- Problem -
For each line below, check for the word "given", then state how many lines contain it, with no other output.

━━ Task inputs ━━

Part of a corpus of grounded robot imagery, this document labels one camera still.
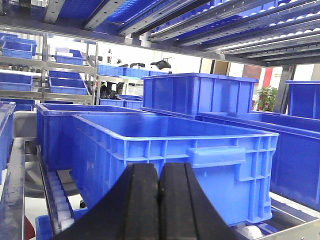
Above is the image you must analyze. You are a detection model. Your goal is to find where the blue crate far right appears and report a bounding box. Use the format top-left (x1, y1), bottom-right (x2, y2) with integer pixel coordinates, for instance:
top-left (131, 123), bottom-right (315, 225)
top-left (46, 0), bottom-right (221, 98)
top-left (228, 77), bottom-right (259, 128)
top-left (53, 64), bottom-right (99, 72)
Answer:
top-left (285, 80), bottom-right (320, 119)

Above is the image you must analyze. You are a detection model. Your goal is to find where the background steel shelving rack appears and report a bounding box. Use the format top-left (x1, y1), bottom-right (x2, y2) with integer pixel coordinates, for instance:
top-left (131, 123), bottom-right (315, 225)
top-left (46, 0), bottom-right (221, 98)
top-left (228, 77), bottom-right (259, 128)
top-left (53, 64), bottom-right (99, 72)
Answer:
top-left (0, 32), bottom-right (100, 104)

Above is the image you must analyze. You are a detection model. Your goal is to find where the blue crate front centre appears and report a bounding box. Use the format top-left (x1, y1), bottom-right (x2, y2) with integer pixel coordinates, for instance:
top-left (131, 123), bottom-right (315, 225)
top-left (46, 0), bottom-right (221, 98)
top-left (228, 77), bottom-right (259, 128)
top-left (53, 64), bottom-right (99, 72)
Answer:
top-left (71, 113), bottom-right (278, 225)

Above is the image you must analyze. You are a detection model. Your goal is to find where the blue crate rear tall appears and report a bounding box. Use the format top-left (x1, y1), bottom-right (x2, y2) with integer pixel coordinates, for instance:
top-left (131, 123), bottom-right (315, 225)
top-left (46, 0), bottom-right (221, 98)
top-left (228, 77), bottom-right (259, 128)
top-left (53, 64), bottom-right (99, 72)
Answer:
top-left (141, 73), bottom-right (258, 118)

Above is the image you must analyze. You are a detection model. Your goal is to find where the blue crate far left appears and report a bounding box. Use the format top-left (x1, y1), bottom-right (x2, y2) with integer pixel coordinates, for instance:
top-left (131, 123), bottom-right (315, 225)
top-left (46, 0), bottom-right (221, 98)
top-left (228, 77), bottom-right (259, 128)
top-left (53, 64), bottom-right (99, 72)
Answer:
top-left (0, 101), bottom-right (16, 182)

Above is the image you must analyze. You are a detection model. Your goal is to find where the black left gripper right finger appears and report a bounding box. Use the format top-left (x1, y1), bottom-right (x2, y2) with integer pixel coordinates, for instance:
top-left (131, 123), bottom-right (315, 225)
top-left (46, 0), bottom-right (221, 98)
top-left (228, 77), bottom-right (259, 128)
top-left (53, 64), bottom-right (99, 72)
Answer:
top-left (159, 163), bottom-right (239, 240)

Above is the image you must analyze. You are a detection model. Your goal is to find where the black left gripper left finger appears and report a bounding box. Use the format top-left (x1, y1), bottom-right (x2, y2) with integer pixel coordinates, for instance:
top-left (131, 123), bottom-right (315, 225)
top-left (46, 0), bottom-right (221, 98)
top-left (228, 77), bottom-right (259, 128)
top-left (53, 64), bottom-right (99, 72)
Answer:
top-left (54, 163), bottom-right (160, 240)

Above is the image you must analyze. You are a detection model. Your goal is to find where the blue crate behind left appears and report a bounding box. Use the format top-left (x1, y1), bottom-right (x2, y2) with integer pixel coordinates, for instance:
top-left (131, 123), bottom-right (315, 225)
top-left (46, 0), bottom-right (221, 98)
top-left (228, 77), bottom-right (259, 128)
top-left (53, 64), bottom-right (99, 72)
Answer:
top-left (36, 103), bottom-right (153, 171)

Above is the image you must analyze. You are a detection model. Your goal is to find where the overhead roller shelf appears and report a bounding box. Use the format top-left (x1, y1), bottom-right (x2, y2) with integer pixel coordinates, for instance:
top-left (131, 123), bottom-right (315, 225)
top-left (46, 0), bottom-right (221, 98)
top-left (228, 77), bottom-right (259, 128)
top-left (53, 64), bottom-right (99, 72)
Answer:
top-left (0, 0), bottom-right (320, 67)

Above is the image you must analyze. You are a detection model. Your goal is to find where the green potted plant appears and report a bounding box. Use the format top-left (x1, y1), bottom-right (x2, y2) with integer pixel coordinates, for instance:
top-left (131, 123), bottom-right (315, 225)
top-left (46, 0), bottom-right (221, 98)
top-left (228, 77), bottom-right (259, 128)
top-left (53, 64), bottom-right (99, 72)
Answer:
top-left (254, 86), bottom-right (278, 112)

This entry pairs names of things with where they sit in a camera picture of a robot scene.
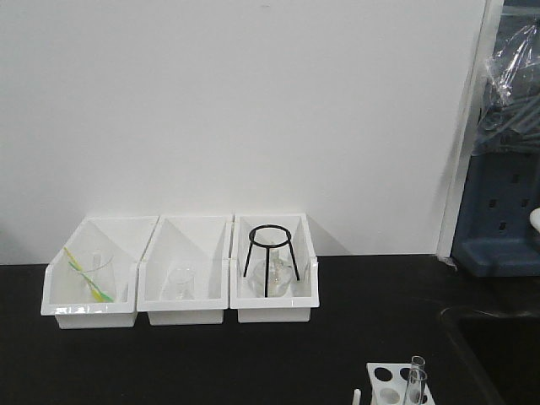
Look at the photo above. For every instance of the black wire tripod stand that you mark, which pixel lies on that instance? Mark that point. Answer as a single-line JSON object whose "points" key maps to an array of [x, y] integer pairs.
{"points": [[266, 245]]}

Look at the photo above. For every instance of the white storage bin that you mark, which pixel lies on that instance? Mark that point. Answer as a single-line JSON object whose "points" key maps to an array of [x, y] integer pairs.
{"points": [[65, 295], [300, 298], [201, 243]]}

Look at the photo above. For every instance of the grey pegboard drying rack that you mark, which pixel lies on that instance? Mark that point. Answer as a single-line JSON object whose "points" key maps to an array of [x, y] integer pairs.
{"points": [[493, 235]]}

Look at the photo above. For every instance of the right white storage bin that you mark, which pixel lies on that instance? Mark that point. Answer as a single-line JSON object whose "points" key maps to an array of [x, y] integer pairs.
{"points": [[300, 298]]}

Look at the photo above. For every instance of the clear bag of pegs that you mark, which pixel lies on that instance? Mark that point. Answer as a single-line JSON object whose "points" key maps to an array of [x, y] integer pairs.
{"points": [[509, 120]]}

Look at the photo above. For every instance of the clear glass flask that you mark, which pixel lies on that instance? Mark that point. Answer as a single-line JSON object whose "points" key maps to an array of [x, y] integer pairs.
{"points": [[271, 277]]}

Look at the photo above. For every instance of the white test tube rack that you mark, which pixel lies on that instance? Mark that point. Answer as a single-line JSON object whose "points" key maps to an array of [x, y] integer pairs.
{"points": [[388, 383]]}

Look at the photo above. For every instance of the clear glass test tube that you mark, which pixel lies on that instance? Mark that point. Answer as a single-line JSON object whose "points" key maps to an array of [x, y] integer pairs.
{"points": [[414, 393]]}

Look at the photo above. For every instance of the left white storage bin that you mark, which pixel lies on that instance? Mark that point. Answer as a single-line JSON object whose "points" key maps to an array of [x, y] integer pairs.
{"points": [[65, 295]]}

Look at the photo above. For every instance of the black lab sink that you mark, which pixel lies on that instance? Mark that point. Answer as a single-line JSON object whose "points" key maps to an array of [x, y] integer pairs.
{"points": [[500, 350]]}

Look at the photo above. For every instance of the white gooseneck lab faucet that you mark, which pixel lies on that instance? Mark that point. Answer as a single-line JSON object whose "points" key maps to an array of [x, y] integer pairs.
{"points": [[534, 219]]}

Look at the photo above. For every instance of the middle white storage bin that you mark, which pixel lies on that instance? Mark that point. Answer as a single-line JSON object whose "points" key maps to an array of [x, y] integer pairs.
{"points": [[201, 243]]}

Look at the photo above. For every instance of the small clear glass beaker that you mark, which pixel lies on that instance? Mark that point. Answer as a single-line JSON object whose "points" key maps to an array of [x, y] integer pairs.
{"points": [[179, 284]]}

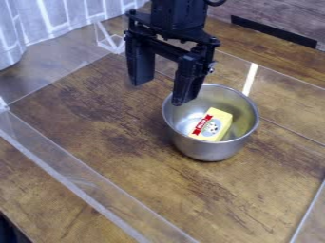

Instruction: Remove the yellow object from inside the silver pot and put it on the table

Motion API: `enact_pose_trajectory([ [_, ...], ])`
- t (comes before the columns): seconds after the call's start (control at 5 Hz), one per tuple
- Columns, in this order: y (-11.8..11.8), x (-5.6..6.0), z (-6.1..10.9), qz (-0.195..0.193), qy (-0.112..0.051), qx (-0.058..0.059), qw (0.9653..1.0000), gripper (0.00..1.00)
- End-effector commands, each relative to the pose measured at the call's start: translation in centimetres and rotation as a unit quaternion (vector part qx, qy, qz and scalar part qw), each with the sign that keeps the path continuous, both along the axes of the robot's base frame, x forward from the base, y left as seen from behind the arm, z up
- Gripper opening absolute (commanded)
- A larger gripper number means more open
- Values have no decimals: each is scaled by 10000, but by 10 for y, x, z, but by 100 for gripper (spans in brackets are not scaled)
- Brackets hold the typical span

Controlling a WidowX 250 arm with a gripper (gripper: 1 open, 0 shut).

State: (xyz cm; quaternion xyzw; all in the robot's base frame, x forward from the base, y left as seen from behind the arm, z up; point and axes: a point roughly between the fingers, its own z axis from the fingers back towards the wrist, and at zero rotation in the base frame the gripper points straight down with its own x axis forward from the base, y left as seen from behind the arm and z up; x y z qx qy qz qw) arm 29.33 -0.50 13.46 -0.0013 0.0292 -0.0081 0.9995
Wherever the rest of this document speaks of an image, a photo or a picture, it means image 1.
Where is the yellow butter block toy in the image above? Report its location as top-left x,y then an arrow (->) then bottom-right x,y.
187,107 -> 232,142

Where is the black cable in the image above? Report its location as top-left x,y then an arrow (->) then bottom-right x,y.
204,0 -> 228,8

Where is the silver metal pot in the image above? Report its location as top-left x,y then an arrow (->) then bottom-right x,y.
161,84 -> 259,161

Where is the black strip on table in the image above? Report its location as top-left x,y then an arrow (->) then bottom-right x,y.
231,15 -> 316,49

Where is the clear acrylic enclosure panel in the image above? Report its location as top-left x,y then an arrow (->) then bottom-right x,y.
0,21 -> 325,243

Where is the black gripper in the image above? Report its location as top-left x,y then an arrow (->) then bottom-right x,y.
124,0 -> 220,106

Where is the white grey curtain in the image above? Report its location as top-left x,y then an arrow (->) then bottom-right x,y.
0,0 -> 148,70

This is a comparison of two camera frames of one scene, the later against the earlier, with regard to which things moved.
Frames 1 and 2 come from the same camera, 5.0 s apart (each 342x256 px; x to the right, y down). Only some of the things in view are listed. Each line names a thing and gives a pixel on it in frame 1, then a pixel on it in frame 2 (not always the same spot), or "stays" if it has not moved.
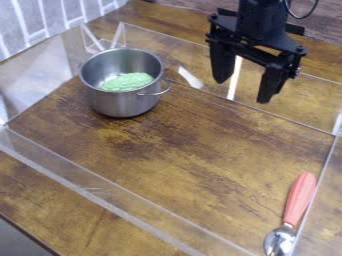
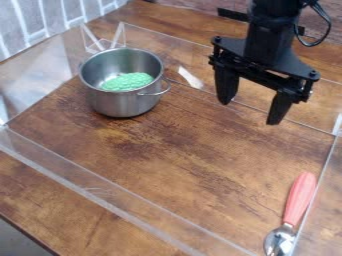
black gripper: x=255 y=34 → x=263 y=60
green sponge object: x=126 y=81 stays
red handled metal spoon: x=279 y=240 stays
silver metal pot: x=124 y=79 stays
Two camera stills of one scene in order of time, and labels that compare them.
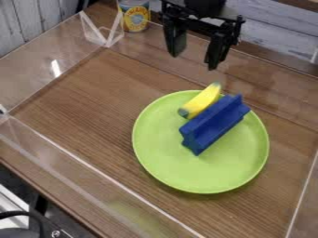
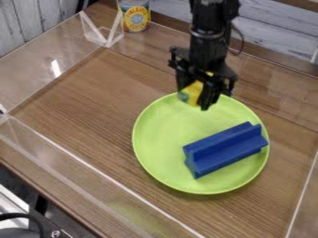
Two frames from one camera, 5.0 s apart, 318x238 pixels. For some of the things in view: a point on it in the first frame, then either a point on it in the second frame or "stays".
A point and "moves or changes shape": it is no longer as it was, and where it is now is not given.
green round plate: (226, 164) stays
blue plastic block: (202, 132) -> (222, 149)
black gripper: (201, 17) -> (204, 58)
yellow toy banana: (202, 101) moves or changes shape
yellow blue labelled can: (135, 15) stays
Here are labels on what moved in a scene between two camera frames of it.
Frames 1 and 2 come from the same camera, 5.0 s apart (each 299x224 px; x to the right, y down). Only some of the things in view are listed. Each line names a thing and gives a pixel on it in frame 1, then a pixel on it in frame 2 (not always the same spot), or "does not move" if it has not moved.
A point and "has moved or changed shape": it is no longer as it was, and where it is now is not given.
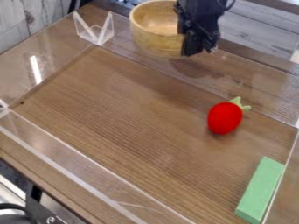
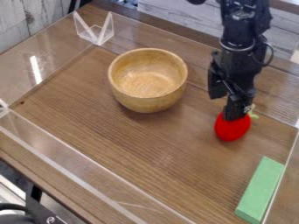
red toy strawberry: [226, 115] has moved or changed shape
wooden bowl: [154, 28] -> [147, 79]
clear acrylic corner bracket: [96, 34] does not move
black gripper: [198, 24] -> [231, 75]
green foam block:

━━━

- Output for this task -
2